Coro della Portella e Coro Santa Usanna, il canto unisce Abruzzo e Sardegna: tre giorni di musica, amicizia e tradizioni

 

 

Tre giorni di musica, emozioni e condivisione hanno rafforzato il legame tra il Coro della Portella e il Coro Santa Usanna, protagonisti di uno scambio culturale che ha unito Abruzzo e Sardegna nel segno della tradizione corale. 

Attraverso un messaggio pubblicato sui propri canali social, il Coro della Portella ha voluto ringraziare gli amici sardi, ricordando il rapporto nato nell'ultimo anno e consolidato durante la loro visita in Abruzzo. 

"Abbiamo avuto modo di portare con noi, nell'ultimo anno, traccia di molte sensazioni.

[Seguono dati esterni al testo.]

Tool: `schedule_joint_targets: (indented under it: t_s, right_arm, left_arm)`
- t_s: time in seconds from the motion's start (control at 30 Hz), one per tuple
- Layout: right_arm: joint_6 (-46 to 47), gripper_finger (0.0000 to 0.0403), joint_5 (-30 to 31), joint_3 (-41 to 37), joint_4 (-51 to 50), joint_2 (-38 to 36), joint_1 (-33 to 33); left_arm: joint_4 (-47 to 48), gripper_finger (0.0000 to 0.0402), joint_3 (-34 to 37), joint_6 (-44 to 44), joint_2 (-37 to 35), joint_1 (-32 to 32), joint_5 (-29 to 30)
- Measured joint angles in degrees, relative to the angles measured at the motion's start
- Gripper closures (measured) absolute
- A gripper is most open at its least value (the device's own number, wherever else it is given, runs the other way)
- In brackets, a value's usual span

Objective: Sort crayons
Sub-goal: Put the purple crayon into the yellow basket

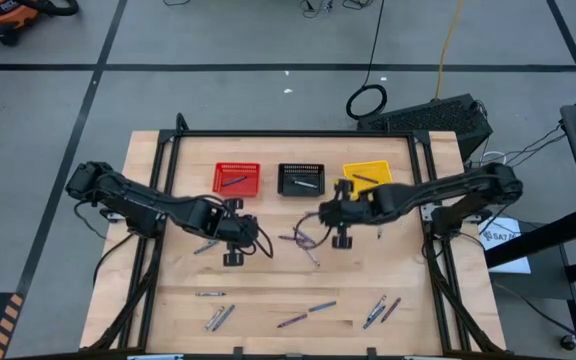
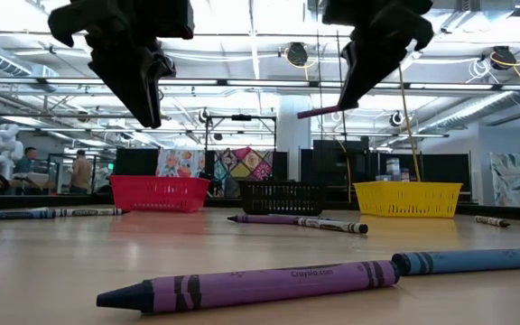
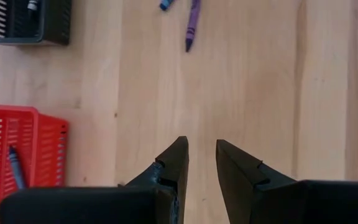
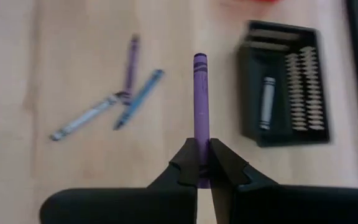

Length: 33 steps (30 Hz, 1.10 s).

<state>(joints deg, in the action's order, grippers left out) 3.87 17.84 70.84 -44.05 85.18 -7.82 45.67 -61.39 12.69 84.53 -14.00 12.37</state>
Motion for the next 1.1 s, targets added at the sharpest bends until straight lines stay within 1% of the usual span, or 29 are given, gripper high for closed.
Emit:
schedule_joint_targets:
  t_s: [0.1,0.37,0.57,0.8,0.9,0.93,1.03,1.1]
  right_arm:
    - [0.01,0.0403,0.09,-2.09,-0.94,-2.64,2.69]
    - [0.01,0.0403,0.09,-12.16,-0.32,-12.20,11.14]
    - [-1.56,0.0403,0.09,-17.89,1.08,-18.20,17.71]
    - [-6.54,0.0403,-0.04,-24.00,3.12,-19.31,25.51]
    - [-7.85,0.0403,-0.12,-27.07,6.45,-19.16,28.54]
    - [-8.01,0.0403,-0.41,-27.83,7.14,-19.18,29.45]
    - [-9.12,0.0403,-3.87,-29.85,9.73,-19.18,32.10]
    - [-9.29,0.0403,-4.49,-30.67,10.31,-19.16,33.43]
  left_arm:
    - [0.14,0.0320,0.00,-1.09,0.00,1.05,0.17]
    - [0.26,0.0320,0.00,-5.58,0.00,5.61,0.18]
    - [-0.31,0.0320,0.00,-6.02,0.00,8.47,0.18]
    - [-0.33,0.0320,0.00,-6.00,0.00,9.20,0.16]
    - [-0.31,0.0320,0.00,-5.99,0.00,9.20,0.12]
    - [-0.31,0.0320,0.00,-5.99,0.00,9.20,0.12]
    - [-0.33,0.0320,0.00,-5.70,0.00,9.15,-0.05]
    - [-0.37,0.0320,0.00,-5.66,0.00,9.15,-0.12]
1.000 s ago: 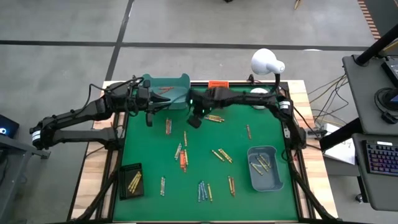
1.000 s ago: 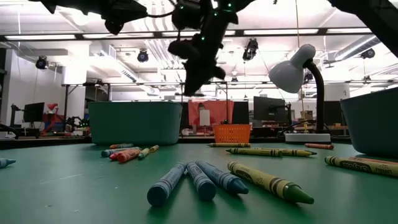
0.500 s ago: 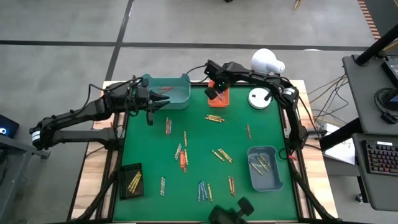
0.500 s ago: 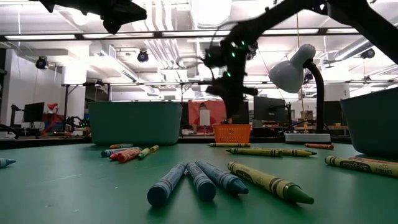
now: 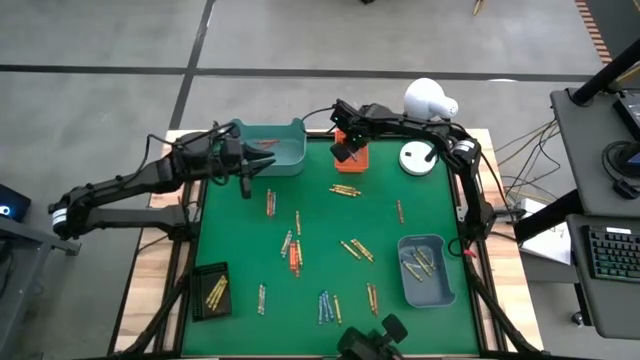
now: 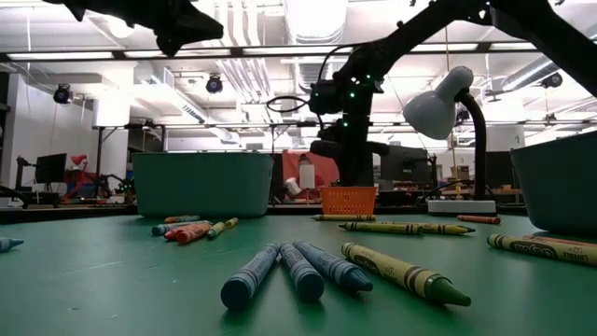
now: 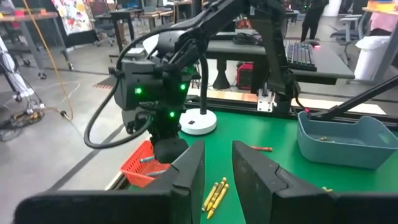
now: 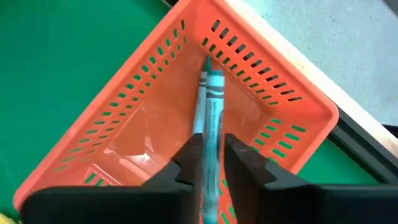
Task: Sort crayons
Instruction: Put the blue crayon into the orange bin, then put the yellow crayon into the black bin
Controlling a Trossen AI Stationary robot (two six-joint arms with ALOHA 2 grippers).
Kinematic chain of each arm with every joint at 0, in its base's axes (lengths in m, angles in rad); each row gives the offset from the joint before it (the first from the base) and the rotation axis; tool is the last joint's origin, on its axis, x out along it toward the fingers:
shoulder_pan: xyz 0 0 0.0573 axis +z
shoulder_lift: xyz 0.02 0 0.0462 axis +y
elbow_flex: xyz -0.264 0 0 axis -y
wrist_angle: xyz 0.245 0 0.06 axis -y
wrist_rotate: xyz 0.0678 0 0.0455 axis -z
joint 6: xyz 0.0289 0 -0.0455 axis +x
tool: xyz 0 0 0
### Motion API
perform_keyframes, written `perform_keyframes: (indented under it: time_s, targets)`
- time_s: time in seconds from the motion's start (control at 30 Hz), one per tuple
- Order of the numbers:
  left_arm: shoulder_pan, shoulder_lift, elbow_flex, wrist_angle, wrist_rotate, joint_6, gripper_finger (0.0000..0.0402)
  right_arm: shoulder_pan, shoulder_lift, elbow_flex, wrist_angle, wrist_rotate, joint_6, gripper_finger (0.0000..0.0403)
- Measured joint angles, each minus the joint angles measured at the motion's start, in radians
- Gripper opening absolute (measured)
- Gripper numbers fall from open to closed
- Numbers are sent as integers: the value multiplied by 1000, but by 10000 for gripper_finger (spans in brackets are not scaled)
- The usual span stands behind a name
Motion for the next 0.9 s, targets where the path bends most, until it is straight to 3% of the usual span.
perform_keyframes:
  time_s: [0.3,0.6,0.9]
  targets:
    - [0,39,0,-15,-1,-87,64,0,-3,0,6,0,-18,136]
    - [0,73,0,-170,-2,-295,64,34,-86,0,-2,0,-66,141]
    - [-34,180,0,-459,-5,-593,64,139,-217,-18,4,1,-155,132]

Tra queste anche il delizioso ricordo della bravura e della compagnia del Coro Santa Usanna. Due popoli così distanti geograficamente eppure così affini. Abbiamo vissuto una tre giorni indimenticabile insieme a loro, li abbiamo avuti questa volta nella nostra terra d'Abruzzo, scoprendo ancora una volta che legame forte si è creato in pochissimo tempo. È proprio vero che il canto corale ha il potere di unire, creare relazioni di profonda amicizia". 

Il coro abruzzese ha quindi rivolto un sentito ringraziamento agli ospiti: "Grazie di cuore ai ragazzi del Coro Santa Usanna per essere venuti e averci regalato, con i vostri sorrisi e le vostre voci meravigliose che sanno di antico, di una tradizione purissima e cristallina, un'emozione dietro l'altra. Il nostro è certamente un arrivederci". 

Parole ricambiate con altrettanto affetto dal Coro Santa Usanna, che al termine dell'esperienza ha affidato ai social il racconto di un viaggio destinato a lasciare un segno. 

"Torniamo a casa con la voce ancora calda di canti condivisi e la valigia piena di ricordi preziosi. Questi tre giorni ospiti del Coro della Portella sono stati molto più di una semplice gita fuori porta: sono stati un incontro tra due terre, la Sardegna e l'Abruzzo". 

I coristi sardi hanno sottolineato la bellezza del territorio e, soprattutto, l'accoglienza ricevuta: "Abbiamo scoperto paesaggi meravigliosi, assaporato l'autentica ospitalità abruzzese e condiviso momenti che solo la musica sa regalare: le nostre voci che si intrecciano alle loro, le emozioni in concerto, le risate a tavola e quel senso di famiglia che nasce spontaneo tra chi ama cantare". 

Infine, un ringraziamento speciale è stato rivolto a tutti i componenti del Coro della Portella e al presidente Gianni: "Grazie di vero cuore a ogni membro del Coro della Portella e al suo presidente Gianni per averci accolto con tanto calore, generosità e affetto. Portiamo con noi non solo il ricordo di questi giorni, ma soprattutto nuove amicizie e legami che sappiamo dureranno nel tempo". 

Uno scambio che conferma come il canto corale sia molto più di una tradizione musicale: è uno strumento capace di creare ponti tra comunità lontane, trasformando un incontro in un'amicizia destinata a proseguire nel tempo.